We discuss the multiple pass interferometer setup proposed by Unruh, and clarify some of the fundamental issues linked with complementarity. We explicitly state all mathematical instructions for manipulating the quantum amplitudes and assessing the probability distribution functions. In this respect we show that certain purely math logical limitations (requirement for consistency) prevent one to argue that there is one-to-one corespondence between paths 1 and 2 and the exit gates 10 and 9 ("which way" interpretation), and at the same time insist on pure state density matrix, i. e. existent nonmeasured interference in the second building block of Unruh's interferometer. Furthermore one cannot even argue that Unruh's setup is described by mixed density matrix that keeps the one-to-one correspondence between the paths 1 and 2 and the exit gates.
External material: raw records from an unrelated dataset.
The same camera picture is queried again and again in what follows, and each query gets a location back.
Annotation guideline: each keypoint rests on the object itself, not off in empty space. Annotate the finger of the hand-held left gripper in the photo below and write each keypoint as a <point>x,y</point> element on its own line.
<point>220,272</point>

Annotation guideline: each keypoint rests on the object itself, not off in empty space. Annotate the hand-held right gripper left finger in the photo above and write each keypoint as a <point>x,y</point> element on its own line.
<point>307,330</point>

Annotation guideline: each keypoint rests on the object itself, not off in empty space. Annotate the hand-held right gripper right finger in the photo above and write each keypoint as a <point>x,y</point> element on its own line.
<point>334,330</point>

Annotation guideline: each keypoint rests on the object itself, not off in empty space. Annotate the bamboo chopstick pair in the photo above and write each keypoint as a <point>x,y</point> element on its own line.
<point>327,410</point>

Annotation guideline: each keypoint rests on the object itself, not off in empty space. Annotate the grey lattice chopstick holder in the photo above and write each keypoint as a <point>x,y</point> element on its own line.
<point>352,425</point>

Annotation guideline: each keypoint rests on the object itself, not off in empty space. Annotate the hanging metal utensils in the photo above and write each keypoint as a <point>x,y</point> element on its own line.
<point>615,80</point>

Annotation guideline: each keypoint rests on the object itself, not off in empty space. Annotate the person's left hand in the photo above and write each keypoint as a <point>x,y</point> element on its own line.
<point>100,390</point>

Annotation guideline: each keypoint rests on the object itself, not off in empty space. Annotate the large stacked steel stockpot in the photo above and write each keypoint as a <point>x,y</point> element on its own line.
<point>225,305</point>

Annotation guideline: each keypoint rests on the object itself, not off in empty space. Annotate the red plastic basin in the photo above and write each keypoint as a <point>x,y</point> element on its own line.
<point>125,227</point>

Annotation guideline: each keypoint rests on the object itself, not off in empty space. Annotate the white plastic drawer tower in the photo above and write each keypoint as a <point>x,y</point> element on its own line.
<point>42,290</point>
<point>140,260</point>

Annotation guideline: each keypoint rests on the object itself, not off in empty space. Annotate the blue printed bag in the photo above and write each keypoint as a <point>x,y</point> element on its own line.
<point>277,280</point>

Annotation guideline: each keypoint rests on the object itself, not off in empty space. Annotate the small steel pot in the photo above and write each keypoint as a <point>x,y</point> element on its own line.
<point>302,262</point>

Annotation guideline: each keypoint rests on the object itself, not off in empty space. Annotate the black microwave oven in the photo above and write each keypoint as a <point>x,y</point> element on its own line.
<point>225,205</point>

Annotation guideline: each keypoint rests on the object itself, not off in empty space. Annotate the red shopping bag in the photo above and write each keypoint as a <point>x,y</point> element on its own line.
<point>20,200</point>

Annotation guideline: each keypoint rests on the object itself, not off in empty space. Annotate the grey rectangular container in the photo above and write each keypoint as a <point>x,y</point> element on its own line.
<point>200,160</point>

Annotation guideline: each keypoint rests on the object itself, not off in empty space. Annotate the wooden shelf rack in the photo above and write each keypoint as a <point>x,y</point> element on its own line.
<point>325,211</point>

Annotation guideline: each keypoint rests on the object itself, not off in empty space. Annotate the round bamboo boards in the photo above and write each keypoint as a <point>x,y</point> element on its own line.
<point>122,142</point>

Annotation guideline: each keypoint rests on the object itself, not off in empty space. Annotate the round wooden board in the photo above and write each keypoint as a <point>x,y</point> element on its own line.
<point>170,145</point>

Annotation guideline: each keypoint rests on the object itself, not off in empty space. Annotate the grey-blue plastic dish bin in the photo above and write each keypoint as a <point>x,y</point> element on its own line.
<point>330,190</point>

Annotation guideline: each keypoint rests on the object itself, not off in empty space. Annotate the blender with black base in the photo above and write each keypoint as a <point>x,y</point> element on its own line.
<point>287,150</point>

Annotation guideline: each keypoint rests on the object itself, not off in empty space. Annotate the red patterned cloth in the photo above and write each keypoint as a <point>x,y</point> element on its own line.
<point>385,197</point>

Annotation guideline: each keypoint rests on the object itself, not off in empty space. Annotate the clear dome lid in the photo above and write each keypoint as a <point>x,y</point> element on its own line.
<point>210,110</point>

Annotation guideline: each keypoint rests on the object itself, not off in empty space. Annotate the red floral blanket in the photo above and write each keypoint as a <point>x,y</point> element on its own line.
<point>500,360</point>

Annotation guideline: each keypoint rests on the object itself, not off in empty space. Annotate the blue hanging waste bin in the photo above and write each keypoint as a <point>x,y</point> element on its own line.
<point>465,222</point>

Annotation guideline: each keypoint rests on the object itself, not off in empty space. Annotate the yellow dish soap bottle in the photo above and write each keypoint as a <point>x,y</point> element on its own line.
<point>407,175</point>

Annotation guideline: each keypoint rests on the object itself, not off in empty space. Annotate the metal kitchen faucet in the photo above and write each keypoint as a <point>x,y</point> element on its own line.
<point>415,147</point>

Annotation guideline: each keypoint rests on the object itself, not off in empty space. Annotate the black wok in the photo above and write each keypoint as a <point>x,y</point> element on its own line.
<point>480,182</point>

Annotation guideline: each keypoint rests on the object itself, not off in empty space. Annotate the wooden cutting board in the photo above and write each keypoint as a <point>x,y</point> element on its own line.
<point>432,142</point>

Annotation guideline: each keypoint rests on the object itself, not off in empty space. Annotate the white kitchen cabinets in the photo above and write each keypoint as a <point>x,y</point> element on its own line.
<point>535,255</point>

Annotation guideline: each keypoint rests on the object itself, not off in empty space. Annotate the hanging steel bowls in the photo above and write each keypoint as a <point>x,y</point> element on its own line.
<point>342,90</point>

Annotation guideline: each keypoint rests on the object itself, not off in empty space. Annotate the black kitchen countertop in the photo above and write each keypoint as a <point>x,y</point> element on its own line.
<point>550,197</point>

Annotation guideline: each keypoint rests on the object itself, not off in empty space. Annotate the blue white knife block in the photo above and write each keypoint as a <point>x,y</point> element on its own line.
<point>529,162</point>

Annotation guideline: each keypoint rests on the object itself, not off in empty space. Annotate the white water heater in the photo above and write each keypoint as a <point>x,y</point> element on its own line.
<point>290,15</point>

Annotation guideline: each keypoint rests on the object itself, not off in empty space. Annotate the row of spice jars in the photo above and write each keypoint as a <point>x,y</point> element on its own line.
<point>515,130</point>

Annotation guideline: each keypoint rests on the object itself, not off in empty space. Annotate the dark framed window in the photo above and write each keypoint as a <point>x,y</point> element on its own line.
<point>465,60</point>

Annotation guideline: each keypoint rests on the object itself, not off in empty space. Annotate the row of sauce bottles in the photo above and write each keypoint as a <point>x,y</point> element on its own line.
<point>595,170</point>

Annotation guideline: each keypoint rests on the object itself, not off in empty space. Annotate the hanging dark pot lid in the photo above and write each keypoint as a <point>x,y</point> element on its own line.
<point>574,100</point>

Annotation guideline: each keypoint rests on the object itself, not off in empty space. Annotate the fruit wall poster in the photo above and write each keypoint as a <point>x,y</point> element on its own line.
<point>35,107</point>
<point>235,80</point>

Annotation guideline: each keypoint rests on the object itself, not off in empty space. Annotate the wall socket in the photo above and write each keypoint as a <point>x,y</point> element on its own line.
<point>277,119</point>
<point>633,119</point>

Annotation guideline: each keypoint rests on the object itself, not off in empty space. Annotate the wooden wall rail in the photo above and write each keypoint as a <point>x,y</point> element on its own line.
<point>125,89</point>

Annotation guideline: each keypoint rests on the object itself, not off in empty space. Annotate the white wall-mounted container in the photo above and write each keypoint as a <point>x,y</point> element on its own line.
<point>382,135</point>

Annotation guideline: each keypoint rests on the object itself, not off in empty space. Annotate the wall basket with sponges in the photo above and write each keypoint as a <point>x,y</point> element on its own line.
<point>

This last claim is mathematically consistent, however is experimentally disprovable - because one may potentially distinguish mixed quantum state from pure quantum state. One just lets the two beams captured at the exit gates cross each other. If interference can be observed the two exit gates were coherent and provide beams in pure state (superposition), while if interference cannot be observed, the state of the exit gates was mixed one. Since the captured beams at the exit gates in Unruh's experiment could interfere this implies that the whole setup is characterized with pure state density matrix and does not preserve the one-to-one correspondence between the entry points and exit gates, even in case where the destructive interference in arm 5 of the interferometer is not measured. Therefore the correct (experimentally plausible and mathematically consistent) exposition of complementarity introduced by Georgiev in 2004 is that Unruh's setup is characterized by pure state density matrix and does not keep the suggested by Unruh one-to-one correspondence. As an appendix is shown the equivalence between Unruh's setup and Afshar's setup and correct analysis of Afshar's experiment is also provided.